Lower ct. op. at 5-6.

The lower court also held that the Commonwealth’s evidence was insufficient to allow the remaining charges to go to the jury. The Commonwealth filed this timely appeal.

The Commonwealth argues that the trial court erred in refusing to permit the Commonwealth to recall its expert medical witness. Before we can address this issue, however, we must first consider the following question:

Is appeal of demurrer by Commonwealth barred by double jeopardy?

Supplemental Brief for Appellant at 1.

Because of our disposition of this appeal, we need not reach the substantive issue presented by the Commonwealth.

This appeal is controlled by Commonwealth v. Smalis, 331 Pa.Super. 307, 480 A.2d 1046 (1984). In Smalis, an en banc panel of this court held:

An order sustaining a demurrer to the evidence under current Pennsylvania practice is a mid-trial determination that the prosecution’s evidence is legally insufficient to support a conviction. Pa.R.Crim.P. 1124(a)(1). For double jeopardy purposes it has precisely the same effect as a directed verdict of acquittal. A court has made a determination that upon the evidence presented no rational fact finder could vote to convict the defendant. This is a termination of the trial on a basis related to a factual determination of guilt or innocence. “Under the dispositive [decisions of the Supreme Court] such a ruling of insufficiency, no matter how labeled, represents a conclu*525sion that there has been a failure of proof: that is, there has been an acquittal which is to be accorded the special significance of finality and unreviewability.” Strazzella, Commonwealth Appeals and Double Jeopardy, 4 Pa. L.J. 11, 12 (1981).
sf- * sft * *
How, then, can an order sustaining a demurrer to the evidence under Pennsylvania practice be distinguished from other insufficiency determinations which are not appealable? If it cannot be so distinguished, how can we refuse to follow the decisions of the Supreme Court of the Unite States which define and apply the Double Jeopardy Clause of the United States Constitution? The answer is that we cannot.
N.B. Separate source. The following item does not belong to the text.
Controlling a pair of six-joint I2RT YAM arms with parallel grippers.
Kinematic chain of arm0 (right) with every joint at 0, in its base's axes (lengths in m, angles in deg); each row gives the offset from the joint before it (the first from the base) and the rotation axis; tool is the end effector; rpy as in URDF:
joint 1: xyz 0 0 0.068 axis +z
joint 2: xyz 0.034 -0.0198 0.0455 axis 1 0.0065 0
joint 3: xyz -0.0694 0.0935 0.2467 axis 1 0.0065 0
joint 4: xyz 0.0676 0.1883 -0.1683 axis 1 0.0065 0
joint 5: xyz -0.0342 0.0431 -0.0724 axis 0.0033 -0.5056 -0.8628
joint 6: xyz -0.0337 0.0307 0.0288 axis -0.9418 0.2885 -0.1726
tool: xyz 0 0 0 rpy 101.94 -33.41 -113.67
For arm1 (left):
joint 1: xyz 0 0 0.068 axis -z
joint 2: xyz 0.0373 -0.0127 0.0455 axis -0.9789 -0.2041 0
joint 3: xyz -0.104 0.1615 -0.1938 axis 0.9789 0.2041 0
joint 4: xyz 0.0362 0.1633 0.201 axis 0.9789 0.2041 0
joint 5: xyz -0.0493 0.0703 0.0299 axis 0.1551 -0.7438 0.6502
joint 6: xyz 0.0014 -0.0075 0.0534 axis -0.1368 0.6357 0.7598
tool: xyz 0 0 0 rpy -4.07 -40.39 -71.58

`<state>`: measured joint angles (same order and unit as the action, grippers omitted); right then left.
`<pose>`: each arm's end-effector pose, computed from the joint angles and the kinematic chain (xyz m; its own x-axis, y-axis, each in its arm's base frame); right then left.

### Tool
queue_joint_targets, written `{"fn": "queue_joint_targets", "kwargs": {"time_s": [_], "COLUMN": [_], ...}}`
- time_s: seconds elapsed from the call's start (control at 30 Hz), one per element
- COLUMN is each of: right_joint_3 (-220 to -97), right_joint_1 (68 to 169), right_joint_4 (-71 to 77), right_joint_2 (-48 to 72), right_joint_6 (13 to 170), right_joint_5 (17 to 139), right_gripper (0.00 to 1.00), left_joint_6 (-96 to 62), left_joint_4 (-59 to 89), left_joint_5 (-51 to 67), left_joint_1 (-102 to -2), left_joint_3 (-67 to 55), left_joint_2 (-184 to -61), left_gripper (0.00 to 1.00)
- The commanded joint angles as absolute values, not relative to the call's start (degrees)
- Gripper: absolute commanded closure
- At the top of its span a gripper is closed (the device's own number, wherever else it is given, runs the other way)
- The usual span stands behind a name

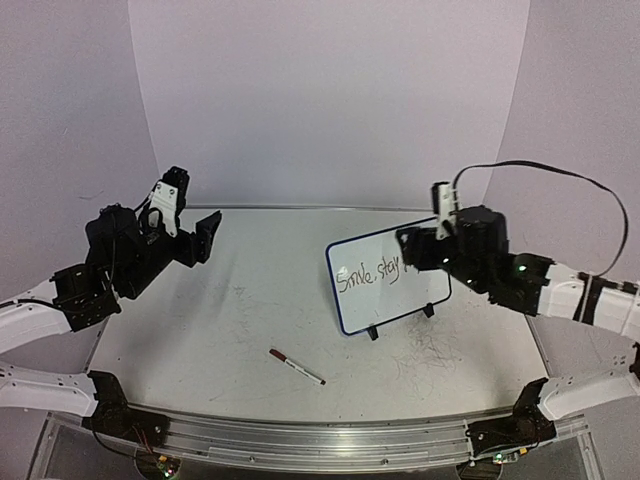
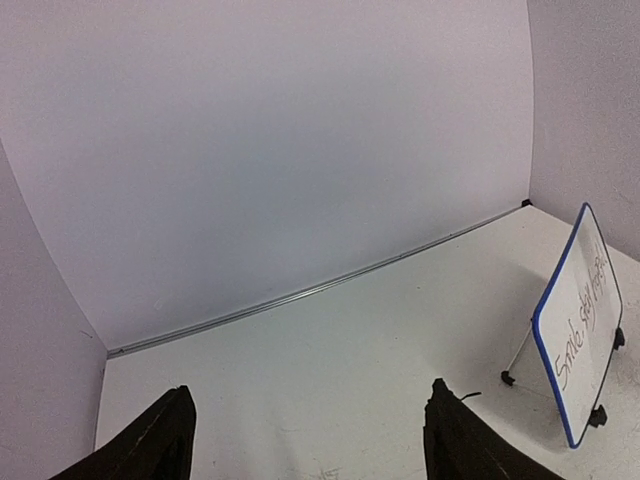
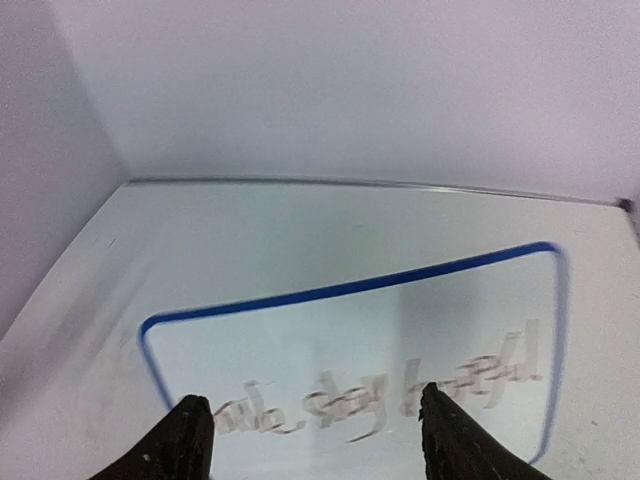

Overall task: Write a sentence on the whiteboard
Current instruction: Put down the whiteboard marker at the corner of the board, then reset both arms

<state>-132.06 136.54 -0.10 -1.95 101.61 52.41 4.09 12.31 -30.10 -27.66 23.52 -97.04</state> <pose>0.1946 0.1922 0.3099 -0.3182 0.0619 -0.9460 -0.4229 0.8838 0.2001 0.1439 -0.1472 0.3401 0.0310 0.1794 -0.9833 0.3534 0.9182 0.1786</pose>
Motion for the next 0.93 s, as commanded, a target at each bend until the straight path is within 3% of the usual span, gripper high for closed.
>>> {"fn": "queue_joint_targets", "kwargs": {"time_s": [0.0, 0.17, 0.47, 0.9], "right_joint_3": [-130.20, -132.71, -135.82, -136.03], "right_joint_1": [126.28, 122.17, 122.18, 122.15], "right_joint_4": [5.03, 9.99, 11.32, 13.60], "right_joint_2": [-17.26, -27.29, -39.01, -39.43], "right_joint_6": [99.92, 98.71, 98.24, 99.65], "right_joint_5": [50.64, 48.58, 44.65, 44.31], "right_gripper": [0.19, 0.02, 0.02, 0.02], "left_joint_6": [-6.89, -15.83, -17.34, -18.17], "left_joint_4": [16.00, 16.68, 16.79, 16.79], "left_joint_5": [-31.44, -28.12, -27.74, -29.72], "left_joint_1": [-29.59, -30.32, -30.32, -30.32], "left_joint_3": [15.64, 12.34, 7.58, 8.60], "left_joint_2": [-96.91, -94.16, -93.98, -92.89], "left_gripper": [0.19, 0.18, 0.18, 0.18]}}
Prior Pennsylvania decisions holding that orders sustaining demurrers are appealable by the Commonwealth can no longer be followed. They are at variance with decisions of the Supreme Court of the United States. We hold, therefore, that a mid-trial order holding the evidence insufficient to support a conviction is not appealable by the Commonwealth.

Id., 331 Pa.Superior Ct. at 318, 480 A.2d at 1051 (footnote omitted).

In the case sub judice, the trial court sustained appellee’s demurrer to the evidence; this constituted a mid-trial determination that the Commonwealth’s evidence was legally insufficient to support a conviction. Since further proceedings in this case would be barred by principles of double jeopardy, the Commonwealth has no right of appeal. Appeal quashed.

JOHNSON, J., filed a dissenting statement.